3 pointsby pplonski864 hours ago4 comments
  • arter452 hours ago
    > If you don't care about the user in the UI, you probably don't care about the user in the backend either.

    Not necessarily. I hate frontend tasks not because I don’t care about the user, but because I don’t have decent graphic skills. I can code but I don’t have a good istinct for colors, size, font styles, or other frontend issues that feel more art than science.

    I’m honest about it, and luckily my job doesn’t involve frontend tasks, but this doesn’t mean that I don’t care about the users. In fact, you could say that I avoid frontend tasks precisely because I care about users and I don’t want them to be tormented by my awful UI choices :)

    > Frontend problems are just easier to see — bad UI, confusing views, ugly design. Everyone notices. Backend problems are hidden — slow API response, bad errors, hard to manage code

    That’s one way to see it. Another way is that frontend problems are subjective. The same UI could be confusing for someone and reasonable in someone else’s eyes. What’s ugly? “Beauty is in the eyes of the beholder”, as the saying goes.

    Backend problems can be hidden and random but they are objective. If an API returns 500, there is something wrong. It may do so only when a plane passes by or when a cosmic ray happen to flip a bit, but everyone can agree that a 500 is not supposed to happen (unless your API intentionally returns 500 for success…). The root cause may be obscure, but the existence of an issue is objective.

  • andreareinaan hour ago
    Many reasons to not want to do front end work, the assumption that it's because the developer doesn't care any the user is entirely unfounded.
  • OhMeadhbh4 hours ago
    Just because you think you're good at UI issues doesn't mean you're good at structuring back-end APIs.
  • re-thc4 hours ago
    > When I hear: I'm not good at frontend, I'm good at backend - I'm starting to think this is not true.

    There's no absolute true false in anything like that.
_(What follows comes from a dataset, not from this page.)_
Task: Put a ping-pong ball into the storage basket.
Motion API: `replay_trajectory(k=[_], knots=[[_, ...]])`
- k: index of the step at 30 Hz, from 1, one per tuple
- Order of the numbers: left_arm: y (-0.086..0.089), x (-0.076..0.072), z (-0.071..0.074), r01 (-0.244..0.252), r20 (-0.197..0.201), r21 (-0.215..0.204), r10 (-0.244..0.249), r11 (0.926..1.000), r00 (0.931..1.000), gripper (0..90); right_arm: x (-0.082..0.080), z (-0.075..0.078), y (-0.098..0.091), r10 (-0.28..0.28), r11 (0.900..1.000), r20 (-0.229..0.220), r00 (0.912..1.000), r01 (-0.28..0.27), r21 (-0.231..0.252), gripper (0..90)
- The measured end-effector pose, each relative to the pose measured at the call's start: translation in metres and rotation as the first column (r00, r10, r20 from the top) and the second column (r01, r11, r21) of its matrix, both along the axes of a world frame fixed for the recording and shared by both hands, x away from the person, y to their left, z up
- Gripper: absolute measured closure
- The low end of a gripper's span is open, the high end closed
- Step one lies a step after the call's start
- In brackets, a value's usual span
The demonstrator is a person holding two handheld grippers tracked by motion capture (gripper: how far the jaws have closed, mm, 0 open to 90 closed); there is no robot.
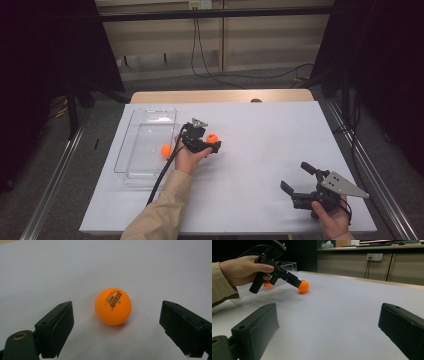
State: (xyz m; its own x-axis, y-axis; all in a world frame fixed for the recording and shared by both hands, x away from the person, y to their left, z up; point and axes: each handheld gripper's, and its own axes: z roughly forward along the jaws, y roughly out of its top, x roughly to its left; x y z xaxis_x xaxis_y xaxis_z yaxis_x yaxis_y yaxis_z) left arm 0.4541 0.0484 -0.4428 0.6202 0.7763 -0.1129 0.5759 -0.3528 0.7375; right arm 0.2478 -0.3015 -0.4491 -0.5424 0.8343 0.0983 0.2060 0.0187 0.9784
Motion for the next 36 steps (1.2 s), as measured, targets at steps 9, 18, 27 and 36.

Generalization is just an easy way to reduce thinking.

    To take that analogy further - when you go to a specialist (doctor) and get assigned 1 are they the best 1? If you have a different problem do you have to go to a different specialist?

    So it's not about you. It's about society or your company. You get a job, e.g. backend engineer. That's your "label". It doesn't actually say what you're better at -- just that you were tested for backend by company standards and got in.